TASK INPUTS:
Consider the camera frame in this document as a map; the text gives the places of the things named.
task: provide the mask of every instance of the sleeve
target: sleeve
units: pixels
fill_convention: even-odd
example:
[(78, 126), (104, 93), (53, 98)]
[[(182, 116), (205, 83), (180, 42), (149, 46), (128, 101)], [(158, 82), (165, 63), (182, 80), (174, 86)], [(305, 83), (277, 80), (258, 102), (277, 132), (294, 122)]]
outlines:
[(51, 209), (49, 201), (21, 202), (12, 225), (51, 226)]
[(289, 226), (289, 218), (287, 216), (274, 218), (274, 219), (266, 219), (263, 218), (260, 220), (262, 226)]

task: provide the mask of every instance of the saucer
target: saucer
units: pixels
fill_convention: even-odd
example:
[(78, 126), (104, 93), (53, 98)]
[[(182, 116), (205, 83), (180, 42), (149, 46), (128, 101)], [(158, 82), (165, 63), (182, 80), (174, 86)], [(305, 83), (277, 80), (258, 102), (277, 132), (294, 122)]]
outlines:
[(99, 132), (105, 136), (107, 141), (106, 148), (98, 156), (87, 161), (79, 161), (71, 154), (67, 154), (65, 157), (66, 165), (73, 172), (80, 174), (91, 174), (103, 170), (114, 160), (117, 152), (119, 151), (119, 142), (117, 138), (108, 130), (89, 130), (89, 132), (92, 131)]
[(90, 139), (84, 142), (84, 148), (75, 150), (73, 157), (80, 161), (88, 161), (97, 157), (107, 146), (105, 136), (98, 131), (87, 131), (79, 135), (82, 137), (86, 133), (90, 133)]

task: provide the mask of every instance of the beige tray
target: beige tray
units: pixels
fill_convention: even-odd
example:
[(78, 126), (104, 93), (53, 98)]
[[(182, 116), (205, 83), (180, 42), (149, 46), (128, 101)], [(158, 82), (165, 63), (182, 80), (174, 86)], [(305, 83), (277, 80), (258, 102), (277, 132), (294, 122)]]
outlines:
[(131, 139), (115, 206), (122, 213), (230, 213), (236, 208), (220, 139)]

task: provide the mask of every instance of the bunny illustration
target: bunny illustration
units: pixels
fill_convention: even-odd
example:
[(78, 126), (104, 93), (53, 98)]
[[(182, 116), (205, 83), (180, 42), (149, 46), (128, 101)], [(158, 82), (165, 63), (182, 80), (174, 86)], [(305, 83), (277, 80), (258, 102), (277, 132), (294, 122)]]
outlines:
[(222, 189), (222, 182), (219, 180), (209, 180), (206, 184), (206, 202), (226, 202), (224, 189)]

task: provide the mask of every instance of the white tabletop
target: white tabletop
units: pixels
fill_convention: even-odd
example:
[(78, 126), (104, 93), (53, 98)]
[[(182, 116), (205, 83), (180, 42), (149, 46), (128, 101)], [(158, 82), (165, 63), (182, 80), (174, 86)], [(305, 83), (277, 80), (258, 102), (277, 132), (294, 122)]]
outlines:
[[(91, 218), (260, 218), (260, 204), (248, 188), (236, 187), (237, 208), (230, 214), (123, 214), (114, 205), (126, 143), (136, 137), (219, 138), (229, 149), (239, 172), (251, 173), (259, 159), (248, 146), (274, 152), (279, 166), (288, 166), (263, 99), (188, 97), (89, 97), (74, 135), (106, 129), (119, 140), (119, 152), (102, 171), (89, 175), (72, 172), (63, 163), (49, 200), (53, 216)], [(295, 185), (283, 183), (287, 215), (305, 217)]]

---

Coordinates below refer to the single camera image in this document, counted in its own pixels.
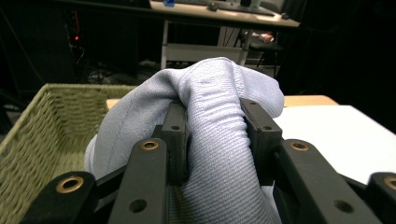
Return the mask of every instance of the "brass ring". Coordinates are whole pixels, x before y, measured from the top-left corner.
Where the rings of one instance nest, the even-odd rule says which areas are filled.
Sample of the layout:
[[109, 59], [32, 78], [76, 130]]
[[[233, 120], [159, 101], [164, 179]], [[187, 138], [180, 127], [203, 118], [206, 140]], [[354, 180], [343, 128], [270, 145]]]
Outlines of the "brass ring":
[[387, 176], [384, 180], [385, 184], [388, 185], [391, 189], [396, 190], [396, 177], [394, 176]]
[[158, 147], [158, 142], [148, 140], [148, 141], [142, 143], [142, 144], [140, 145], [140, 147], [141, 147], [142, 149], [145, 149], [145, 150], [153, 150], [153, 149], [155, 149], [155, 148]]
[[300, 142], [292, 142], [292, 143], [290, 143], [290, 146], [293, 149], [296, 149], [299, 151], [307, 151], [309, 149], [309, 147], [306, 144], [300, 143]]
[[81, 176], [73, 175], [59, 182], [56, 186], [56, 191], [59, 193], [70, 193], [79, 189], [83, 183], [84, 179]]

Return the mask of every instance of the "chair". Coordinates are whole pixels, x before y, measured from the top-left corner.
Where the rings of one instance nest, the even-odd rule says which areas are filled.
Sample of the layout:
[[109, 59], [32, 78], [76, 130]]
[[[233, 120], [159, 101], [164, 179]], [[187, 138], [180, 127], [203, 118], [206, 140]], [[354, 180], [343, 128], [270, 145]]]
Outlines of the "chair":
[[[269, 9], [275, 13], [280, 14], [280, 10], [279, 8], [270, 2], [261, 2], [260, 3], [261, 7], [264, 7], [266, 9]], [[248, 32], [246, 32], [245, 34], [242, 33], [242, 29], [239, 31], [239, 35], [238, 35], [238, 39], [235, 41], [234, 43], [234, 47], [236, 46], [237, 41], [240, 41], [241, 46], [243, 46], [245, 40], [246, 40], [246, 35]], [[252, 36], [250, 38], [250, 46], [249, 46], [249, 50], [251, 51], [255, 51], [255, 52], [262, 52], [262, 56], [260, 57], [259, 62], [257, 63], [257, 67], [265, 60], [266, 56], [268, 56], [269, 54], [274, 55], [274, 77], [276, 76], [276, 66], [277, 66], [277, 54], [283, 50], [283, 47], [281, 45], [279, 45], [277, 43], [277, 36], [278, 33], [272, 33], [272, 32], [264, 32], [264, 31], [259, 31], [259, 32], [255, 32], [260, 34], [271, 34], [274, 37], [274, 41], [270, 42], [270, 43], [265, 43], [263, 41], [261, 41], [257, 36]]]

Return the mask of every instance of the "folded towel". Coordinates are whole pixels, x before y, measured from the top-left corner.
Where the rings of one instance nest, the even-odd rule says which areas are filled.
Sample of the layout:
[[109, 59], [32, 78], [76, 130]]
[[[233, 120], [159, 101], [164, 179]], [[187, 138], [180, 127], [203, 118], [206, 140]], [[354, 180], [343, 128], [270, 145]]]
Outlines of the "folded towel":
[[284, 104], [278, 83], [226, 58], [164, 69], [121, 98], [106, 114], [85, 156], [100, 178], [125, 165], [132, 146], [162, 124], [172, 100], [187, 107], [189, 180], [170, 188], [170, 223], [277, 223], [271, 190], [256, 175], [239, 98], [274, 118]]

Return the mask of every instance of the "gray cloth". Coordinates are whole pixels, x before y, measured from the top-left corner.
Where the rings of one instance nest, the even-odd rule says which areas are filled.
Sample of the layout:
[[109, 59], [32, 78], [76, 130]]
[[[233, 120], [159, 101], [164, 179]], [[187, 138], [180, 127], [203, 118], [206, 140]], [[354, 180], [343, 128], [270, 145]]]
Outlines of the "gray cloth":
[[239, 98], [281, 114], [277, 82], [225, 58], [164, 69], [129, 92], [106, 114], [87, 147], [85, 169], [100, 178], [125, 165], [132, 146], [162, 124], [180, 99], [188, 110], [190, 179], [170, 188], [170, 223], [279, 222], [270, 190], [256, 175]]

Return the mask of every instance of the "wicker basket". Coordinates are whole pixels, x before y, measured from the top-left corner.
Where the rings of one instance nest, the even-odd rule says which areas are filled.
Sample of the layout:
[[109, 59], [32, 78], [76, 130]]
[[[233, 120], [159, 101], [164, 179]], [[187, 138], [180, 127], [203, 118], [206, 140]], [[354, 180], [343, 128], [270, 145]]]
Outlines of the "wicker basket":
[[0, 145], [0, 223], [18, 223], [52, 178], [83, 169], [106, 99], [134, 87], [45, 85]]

PROBLEM DESCRIPTION: Return each full line of the entries that contains the word "left".

ANSWER FOR THE TASK:
Return the mask of every instance of the "brass ring". Coordinates are whole pixels, x before y, measured from the top-left corner.
Return the mask of every instance of the "chair". Coordinates are whole pixels, x before y, measured from the top-left corner.
Return the mask of every instance of the "folded towel". Coordinates are whole pixels, x before y, measured from the top-left corner.
Return the mask of every instance of the "gray cloth". Coordinates are whole pixels, x before y, measured from the top-left corner.
Return the mask of every instance of the "wicker basket". Coordinates are whole pixels, x before y, measured from the top-left corner.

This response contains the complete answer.